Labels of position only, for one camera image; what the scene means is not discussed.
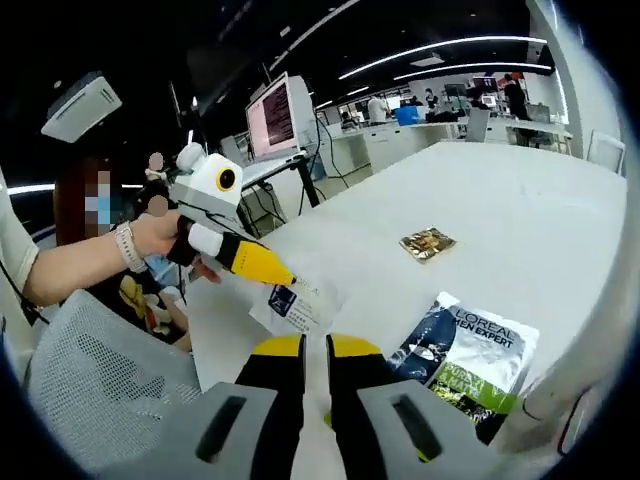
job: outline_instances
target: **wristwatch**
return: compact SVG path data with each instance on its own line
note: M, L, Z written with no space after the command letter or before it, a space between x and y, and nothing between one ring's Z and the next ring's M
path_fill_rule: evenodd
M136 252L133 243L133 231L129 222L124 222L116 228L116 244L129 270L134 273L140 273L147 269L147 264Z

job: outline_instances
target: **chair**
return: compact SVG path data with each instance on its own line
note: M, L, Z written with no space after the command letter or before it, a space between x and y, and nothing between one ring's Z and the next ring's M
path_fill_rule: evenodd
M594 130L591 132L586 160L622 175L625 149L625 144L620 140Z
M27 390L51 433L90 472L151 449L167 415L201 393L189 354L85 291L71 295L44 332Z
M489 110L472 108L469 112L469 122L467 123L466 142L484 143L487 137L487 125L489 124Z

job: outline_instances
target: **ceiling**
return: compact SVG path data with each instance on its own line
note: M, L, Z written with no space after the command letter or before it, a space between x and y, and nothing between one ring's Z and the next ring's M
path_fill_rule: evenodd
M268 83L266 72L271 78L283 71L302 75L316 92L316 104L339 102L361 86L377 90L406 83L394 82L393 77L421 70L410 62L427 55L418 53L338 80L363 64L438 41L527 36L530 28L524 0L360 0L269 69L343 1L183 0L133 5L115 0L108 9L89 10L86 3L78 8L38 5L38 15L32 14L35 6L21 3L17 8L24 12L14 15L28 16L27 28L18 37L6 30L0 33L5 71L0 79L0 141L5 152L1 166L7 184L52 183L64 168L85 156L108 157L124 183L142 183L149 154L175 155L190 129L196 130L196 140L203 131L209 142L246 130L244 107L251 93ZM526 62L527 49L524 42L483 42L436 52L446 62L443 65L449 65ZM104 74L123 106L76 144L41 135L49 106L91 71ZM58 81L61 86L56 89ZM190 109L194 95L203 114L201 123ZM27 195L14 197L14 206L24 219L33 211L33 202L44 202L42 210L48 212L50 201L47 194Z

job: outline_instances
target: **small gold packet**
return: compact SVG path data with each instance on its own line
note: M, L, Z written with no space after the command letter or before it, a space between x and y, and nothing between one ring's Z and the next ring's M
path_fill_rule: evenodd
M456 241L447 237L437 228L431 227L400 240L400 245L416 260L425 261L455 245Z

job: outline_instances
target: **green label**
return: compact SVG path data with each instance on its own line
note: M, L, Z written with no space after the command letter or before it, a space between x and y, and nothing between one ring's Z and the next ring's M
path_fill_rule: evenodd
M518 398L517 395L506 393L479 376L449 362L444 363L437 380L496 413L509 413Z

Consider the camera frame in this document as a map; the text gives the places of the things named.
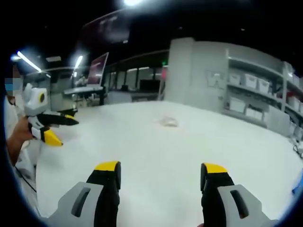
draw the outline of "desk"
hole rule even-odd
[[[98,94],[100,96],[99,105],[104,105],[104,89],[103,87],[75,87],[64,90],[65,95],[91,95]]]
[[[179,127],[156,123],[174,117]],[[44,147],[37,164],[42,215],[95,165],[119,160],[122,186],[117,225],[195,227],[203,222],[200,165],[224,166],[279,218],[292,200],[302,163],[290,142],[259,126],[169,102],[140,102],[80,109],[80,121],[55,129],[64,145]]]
---
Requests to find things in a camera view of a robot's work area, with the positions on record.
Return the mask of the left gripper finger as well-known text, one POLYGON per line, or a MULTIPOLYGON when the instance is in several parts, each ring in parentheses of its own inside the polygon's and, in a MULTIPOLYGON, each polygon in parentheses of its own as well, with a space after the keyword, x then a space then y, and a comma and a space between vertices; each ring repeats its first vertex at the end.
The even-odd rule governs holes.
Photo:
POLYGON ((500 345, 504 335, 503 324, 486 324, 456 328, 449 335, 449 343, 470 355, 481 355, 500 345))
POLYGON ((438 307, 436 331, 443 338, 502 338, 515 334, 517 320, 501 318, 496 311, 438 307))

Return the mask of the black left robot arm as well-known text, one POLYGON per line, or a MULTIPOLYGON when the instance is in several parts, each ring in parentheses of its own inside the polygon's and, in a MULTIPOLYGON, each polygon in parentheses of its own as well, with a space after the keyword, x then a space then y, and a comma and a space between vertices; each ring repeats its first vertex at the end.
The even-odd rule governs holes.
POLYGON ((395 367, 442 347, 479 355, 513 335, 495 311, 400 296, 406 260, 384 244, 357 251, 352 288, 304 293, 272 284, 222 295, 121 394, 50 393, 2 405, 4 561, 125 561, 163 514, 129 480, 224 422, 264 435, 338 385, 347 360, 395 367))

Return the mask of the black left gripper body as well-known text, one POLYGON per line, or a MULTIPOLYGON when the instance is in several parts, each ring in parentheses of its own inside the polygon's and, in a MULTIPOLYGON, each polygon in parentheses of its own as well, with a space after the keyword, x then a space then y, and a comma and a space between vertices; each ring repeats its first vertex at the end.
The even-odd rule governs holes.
--
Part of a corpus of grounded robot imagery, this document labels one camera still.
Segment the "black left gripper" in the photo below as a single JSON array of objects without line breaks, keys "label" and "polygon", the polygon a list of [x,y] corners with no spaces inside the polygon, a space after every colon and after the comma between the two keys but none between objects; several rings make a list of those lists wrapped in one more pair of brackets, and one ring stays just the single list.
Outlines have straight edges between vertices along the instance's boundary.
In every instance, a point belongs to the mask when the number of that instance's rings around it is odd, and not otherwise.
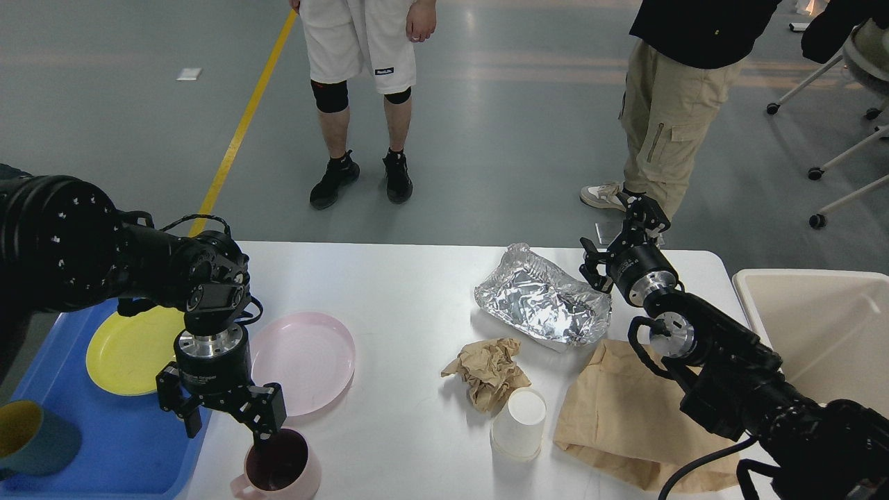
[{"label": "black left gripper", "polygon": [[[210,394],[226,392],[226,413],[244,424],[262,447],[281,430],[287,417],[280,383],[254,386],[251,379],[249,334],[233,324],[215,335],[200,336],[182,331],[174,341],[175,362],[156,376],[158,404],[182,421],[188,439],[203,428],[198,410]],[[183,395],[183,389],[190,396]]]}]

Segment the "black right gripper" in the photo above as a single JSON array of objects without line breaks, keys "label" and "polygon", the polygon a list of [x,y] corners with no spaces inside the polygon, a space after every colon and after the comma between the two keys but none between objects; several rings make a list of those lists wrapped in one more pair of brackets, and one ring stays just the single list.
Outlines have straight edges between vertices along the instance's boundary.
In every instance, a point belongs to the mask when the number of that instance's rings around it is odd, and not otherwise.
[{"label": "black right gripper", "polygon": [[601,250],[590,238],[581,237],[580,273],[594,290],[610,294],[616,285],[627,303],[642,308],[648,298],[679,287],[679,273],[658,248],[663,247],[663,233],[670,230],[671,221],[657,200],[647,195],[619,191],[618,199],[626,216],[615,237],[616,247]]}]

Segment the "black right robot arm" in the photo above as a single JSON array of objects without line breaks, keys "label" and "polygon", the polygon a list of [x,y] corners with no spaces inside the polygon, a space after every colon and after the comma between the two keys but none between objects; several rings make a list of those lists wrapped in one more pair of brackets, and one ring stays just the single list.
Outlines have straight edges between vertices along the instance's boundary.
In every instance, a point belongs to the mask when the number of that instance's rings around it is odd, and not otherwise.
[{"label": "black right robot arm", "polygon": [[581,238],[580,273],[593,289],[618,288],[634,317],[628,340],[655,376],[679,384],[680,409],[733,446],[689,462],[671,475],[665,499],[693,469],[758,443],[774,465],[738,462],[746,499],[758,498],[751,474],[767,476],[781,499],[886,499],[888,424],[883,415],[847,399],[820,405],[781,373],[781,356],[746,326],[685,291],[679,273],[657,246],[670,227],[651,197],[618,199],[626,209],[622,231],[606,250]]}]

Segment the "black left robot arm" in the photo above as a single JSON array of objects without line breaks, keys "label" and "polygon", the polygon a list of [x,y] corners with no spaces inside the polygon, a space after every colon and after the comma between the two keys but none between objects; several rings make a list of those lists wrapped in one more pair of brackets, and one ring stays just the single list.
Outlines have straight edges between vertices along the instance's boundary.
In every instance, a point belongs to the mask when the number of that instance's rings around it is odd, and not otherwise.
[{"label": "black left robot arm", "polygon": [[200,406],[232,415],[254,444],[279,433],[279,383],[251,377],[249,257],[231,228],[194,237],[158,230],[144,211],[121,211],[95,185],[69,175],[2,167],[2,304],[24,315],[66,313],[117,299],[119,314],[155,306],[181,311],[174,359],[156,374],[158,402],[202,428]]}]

## TASK GOAL:
Search the listing for the string "camera". Copy each line where it is found.

## RESULT FOR THIS TASK:
Labels of position only, for one camera image; what the scene means is not discussed.
Consider the camera frame in this document as a map; the text gives the places of the things named.
Requests to find things in a camera view of a robot's work area, with the positions on record.
Part of a corpus of grounded robot imagery, this document labels one camera still.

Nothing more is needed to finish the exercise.